Assignment: Pull each line containing "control" out of the listing below.
*** Opening of Data to process ***
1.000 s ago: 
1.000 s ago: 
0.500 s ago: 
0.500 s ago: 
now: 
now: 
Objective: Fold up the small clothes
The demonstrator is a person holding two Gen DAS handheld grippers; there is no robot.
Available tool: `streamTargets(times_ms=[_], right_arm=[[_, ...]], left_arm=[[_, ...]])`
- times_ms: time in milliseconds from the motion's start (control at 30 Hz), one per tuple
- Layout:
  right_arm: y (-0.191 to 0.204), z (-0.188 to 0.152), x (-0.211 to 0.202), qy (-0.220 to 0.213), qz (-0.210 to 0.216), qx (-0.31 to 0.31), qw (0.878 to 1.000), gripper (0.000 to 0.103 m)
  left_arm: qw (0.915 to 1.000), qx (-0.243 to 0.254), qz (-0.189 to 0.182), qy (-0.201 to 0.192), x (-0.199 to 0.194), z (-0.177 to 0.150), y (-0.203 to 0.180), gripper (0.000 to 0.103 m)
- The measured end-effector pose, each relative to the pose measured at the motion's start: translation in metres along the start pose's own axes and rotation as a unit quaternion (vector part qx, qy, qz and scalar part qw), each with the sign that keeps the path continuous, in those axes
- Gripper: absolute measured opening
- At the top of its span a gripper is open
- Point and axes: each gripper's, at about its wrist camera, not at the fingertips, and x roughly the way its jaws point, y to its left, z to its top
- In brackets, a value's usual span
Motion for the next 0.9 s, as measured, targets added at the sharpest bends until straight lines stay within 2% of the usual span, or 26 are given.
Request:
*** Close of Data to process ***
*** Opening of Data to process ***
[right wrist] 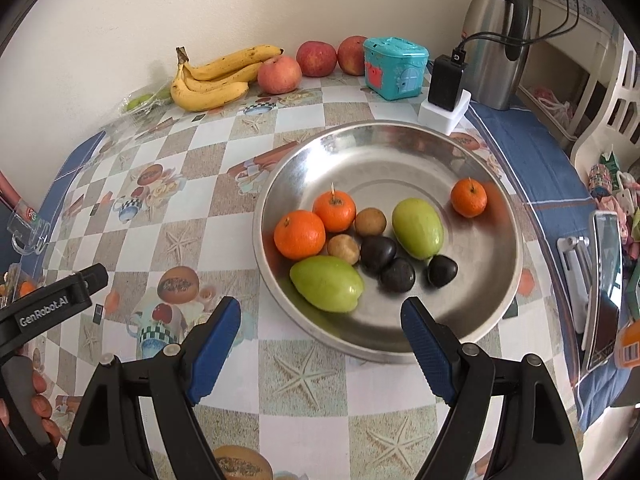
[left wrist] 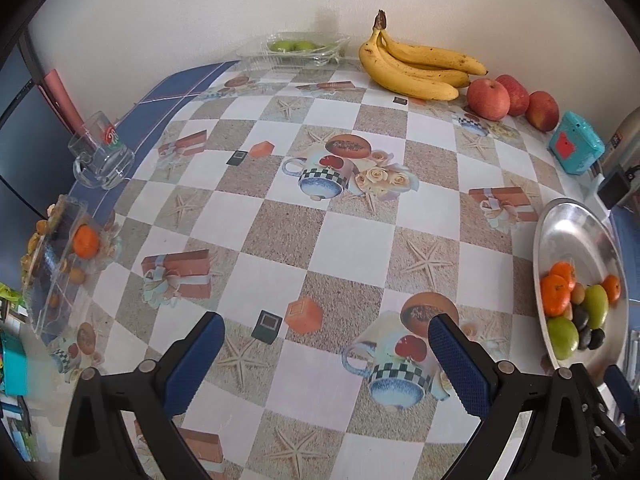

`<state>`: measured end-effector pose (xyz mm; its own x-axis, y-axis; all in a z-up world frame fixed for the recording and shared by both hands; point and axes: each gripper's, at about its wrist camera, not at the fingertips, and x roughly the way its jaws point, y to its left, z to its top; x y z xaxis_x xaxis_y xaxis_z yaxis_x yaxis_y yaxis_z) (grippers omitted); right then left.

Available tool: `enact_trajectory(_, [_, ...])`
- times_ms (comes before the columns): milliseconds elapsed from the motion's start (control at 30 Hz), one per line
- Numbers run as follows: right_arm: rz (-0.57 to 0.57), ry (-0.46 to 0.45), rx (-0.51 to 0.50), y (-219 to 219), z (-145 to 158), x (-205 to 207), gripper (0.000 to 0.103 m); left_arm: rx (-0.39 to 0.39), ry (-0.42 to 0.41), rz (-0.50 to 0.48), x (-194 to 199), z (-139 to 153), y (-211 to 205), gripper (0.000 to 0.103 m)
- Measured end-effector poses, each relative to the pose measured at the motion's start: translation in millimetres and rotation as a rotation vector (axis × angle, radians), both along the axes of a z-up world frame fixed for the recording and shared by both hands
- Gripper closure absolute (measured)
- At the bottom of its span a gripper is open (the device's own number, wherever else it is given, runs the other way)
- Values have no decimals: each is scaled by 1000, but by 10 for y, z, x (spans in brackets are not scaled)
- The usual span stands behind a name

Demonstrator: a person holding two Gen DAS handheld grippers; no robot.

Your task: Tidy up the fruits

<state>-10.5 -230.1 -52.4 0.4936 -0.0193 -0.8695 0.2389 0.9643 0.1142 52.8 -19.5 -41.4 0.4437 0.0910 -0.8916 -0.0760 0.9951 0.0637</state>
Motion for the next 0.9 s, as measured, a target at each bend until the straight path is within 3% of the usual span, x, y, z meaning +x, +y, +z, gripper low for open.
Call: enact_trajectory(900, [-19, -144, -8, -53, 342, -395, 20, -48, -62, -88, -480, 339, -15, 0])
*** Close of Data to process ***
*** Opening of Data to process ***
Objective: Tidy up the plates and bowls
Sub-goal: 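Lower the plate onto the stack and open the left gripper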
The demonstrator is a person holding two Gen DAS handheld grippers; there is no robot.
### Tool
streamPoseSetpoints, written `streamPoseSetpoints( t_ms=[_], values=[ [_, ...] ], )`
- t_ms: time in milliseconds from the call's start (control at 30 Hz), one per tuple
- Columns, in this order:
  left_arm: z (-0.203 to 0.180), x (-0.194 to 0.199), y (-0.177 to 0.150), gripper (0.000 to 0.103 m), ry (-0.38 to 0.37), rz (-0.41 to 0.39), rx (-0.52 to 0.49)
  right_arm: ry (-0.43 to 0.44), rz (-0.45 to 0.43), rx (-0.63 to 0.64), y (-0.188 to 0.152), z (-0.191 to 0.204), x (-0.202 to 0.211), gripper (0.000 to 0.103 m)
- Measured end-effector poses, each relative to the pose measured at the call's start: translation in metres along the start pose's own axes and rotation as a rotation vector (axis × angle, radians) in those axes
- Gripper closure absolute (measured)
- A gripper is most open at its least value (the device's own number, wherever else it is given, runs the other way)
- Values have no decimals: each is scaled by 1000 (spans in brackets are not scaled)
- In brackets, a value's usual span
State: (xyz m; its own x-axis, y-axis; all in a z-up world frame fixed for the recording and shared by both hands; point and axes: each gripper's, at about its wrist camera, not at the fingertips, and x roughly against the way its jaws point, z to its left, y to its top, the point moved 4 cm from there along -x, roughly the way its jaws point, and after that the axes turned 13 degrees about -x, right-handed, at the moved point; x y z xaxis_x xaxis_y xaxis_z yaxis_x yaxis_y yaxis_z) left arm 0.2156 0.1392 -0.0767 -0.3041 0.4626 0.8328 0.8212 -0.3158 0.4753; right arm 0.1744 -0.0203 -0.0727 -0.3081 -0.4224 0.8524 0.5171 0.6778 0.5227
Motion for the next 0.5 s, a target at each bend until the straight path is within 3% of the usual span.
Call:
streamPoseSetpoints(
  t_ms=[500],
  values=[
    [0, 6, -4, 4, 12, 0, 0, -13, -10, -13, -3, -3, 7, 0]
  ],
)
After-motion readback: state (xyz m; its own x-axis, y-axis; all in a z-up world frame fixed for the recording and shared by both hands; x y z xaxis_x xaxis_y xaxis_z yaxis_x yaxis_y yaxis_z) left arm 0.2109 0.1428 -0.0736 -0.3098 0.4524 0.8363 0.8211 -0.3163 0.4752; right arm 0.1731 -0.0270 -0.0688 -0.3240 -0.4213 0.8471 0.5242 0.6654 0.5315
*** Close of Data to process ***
Solution to the exercise:
- times_ms: time in milliseconds from the motion's start (control at 30 Hz), one per tuple
- times_ms (comes before the columns): milliseconds elapsed from the motion's start (control at 30 Hz), one per line
- t_ms: time in milliseconds from the call's start (control at 30 Hz), one per tuple

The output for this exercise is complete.